*PROBLEM DESCRIPTION:* Find the word "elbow" in the listing below, then return every line it appears in.
★ ★ ★
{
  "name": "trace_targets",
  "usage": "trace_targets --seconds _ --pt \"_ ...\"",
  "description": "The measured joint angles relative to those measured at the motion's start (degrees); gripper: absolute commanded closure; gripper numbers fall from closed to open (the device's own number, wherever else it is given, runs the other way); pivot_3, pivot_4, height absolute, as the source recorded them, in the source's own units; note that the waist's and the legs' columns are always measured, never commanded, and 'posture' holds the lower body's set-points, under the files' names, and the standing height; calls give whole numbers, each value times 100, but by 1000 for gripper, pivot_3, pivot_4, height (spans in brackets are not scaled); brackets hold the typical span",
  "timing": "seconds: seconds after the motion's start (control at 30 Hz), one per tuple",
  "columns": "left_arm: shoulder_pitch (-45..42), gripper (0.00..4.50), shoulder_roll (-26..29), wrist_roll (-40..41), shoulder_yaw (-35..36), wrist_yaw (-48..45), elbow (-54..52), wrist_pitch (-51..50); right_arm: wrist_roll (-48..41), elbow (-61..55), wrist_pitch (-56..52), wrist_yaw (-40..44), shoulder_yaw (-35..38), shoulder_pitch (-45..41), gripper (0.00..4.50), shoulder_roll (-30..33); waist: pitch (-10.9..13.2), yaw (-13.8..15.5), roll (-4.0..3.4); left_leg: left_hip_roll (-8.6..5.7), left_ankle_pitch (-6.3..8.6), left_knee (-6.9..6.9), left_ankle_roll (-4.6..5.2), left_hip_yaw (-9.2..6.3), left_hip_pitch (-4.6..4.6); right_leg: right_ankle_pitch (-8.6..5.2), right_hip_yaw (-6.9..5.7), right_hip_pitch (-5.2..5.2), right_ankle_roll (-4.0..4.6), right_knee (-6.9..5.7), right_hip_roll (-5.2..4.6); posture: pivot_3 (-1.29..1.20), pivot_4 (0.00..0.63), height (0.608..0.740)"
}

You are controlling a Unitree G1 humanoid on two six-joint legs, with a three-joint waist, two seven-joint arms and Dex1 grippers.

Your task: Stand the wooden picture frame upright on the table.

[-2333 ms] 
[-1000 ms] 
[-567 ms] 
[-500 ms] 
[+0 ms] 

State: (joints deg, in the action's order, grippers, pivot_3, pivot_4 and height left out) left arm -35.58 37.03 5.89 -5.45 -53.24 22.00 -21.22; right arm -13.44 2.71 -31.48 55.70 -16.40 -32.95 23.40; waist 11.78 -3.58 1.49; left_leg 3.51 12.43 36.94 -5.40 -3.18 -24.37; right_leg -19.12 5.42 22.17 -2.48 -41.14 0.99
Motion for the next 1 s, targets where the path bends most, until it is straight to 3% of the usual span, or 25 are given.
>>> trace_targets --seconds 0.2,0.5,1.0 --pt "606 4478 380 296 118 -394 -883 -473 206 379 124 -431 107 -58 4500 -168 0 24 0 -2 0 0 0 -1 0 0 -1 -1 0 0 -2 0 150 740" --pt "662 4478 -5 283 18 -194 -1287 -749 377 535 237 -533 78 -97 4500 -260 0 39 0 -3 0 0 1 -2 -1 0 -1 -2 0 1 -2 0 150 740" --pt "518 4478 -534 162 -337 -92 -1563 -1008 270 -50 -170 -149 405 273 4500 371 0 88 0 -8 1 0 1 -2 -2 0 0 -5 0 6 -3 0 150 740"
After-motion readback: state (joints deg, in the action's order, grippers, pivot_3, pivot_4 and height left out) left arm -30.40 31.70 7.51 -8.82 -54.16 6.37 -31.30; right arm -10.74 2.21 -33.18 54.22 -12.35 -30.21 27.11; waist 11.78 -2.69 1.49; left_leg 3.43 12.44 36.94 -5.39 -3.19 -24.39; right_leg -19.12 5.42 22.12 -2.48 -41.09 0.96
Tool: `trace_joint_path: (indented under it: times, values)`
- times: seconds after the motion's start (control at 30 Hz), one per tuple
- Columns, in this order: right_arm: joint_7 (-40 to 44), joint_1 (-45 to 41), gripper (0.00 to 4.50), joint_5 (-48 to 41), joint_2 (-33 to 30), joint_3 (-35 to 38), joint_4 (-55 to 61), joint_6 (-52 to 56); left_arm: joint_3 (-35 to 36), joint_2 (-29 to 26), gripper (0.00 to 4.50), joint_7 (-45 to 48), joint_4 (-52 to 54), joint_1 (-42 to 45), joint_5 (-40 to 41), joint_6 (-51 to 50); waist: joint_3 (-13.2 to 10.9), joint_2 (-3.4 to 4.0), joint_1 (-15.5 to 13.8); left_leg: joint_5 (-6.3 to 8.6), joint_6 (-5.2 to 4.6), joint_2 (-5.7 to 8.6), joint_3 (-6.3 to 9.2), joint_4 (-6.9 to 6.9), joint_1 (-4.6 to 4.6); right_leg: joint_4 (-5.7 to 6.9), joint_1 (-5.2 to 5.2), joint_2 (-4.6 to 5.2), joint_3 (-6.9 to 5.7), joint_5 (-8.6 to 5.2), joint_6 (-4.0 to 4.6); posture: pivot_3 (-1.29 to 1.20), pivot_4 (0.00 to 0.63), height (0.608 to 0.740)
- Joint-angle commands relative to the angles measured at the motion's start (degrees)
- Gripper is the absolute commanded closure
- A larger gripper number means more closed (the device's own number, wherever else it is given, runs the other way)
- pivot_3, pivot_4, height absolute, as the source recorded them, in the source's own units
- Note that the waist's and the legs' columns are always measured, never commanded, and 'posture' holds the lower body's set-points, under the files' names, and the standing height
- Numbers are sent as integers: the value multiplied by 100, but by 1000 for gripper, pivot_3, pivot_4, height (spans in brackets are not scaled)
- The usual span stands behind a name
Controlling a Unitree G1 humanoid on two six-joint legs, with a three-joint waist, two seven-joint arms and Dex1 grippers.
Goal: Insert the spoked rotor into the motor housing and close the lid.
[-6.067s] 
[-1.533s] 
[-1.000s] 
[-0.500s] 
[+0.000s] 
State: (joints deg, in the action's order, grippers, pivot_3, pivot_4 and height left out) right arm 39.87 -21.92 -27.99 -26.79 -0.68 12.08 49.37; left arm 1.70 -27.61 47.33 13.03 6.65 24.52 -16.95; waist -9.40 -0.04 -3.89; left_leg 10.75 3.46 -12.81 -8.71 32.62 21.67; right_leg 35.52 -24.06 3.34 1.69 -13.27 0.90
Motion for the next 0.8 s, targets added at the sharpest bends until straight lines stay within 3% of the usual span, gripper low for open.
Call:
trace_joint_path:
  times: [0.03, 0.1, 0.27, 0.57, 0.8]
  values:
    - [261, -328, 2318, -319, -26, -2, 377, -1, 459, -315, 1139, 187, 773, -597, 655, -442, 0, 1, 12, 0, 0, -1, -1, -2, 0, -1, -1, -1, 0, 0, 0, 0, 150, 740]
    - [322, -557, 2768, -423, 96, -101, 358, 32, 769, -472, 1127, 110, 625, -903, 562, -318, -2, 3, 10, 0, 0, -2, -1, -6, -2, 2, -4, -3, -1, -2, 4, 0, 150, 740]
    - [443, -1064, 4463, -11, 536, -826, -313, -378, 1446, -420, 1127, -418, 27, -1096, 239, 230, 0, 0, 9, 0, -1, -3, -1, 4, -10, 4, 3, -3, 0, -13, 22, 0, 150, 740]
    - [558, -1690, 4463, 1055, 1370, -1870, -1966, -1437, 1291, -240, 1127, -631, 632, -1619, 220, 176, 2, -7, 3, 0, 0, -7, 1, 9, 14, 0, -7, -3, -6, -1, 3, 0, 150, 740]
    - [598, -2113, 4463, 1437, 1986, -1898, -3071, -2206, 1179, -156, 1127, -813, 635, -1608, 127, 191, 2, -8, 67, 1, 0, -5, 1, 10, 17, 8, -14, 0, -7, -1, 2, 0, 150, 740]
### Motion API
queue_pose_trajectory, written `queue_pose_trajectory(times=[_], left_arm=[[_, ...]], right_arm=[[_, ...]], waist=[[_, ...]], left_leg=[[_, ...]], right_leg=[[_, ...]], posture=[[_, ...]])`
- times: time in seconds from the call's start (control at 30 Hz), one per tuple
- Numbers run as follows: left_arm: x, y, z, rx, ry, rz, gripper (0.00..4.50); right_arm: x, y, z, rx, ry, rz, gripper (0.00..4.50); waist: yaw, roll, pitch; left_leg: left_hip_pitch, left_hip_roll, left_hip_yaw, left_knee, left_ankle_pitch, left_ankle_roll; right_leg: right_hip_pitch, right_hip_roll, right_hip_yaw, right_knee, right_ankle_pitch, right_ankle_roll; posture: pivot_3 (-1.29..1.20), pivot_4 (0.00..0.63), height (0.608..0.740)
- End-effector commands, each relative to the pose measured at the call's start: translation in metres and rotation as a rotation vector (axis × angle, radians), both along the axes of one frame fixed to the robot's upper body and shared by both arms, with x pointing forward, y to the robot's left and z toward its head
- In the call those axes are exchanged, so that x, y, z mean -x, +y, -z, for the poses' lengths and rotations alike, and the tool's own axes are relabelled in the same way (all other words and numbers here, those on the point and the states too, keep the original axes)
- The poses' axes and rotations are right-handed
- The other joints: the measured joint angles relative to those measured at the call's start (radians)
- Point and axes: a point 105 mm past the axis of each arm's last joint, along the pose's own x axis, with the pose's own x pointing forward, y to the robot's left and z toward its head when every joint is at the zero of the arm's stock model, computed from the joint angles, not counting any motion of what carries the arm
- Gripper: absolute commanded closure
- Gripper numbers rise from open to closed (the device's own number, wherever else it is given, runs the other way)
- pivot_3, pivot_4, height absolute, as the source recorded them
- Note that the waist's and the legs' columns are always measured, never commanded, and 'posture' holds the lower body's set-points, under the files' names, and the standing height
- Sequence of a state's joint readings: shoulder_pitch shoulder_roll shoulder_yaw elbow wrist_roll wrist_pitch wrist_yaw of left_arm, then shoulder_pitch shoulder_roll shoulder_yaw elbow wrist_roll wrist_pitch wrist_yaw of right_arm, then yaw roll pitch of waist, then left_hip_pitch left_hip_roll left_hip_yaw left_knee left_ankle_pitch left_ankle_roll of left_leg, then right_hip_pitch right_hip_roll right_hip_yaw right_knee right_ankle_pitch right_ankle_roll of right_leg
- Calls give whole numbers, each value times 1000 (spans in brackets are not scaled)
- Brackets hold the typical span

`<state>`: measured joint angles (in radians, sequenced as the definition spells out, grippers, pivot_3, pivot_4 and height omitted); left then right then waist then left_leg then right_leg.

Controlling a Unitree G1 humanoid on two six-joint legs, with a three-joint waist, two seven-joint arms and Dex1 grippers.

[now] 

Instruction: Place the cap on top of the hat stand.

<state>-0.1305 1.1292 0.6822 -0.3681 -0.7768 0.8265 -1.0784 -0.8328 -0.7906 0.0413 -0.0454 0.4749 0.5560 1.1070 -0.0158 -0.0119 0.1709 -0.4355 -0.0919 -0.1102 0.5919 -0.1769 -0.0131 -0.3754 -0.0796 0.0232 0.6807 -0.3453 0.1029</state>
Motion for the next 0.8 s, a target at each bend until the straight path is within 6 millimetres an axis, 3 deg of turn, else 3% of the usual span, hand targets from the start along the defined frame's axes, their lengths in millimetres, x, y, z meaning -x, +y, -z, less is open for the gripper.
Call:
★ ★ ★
*SOLUTION FOR THIS PROBLEM:*
  "columns": "left_arm: shoulder_pitch (-45..42), gripper (0.00..4.50), shoulder_roll (-26..29), wrist_roll (-40..41), shoulder_yaw (-35..36), wrist_yaw (-48..45), elbow (-54..52), wrist_pitch (-51..50); right_arm: wrist_roll (-48..41), elbow (-61..55), wrist_pitch (-56..52), wrist_yaw (-40..44), shoulder_yaw (-35..38), shoulder_pitch (-45..41), gripper (0.00..4.50), shoulder_roll (-30..33); waist: pitch (-10.9..13.2), yaw (-13.8..15.5), roll (-4.0..3.4); left_leg: left_hip_roll (-8.6..5.7), left_ankle_pitch (-6.3..8.6), left_knee (-6.9..6.9), left_ankle_roll (-4.6..5.2), left_hip_yaw (-9.2..6.3), left_hip_pitch (-4.6..4.6); right_leg: right_ankle_pitch (-8.6..5.2), right_hip_yaw (-6.9..5.7), right_hip_pitch (-5.2..5.2), right_ankle_roll (-4.0..4.6), right_knee (-6.9..5.7), right_hip_roll (-5.2..4.6); posture: pivot_3 (-1.29..1.20), pivot_4 (0.00..0.63), height (0.608..0.740)"
- Sequence of a state's joint readings: shoulder_pitch shoulder_roll shoulder_yaw elbow wrist_roll wrist_pitch wrist_yaw of left_arm, then shoulder_pitch shoulder_roll shoulder_yaw elbow wrist_roll wrist_pitch wrist_yaw of right_arm, then yaw roll pitch of waist, then left_hip_pitch left_hip_roll left_hip_yaw left_knee left_ankle_pitch left_ankle_roll of left_leg, then right_hip_pitch right_hip_roll right_hip_yaw right_knee right_ankle_pitch right_ankle_roll of right_leg

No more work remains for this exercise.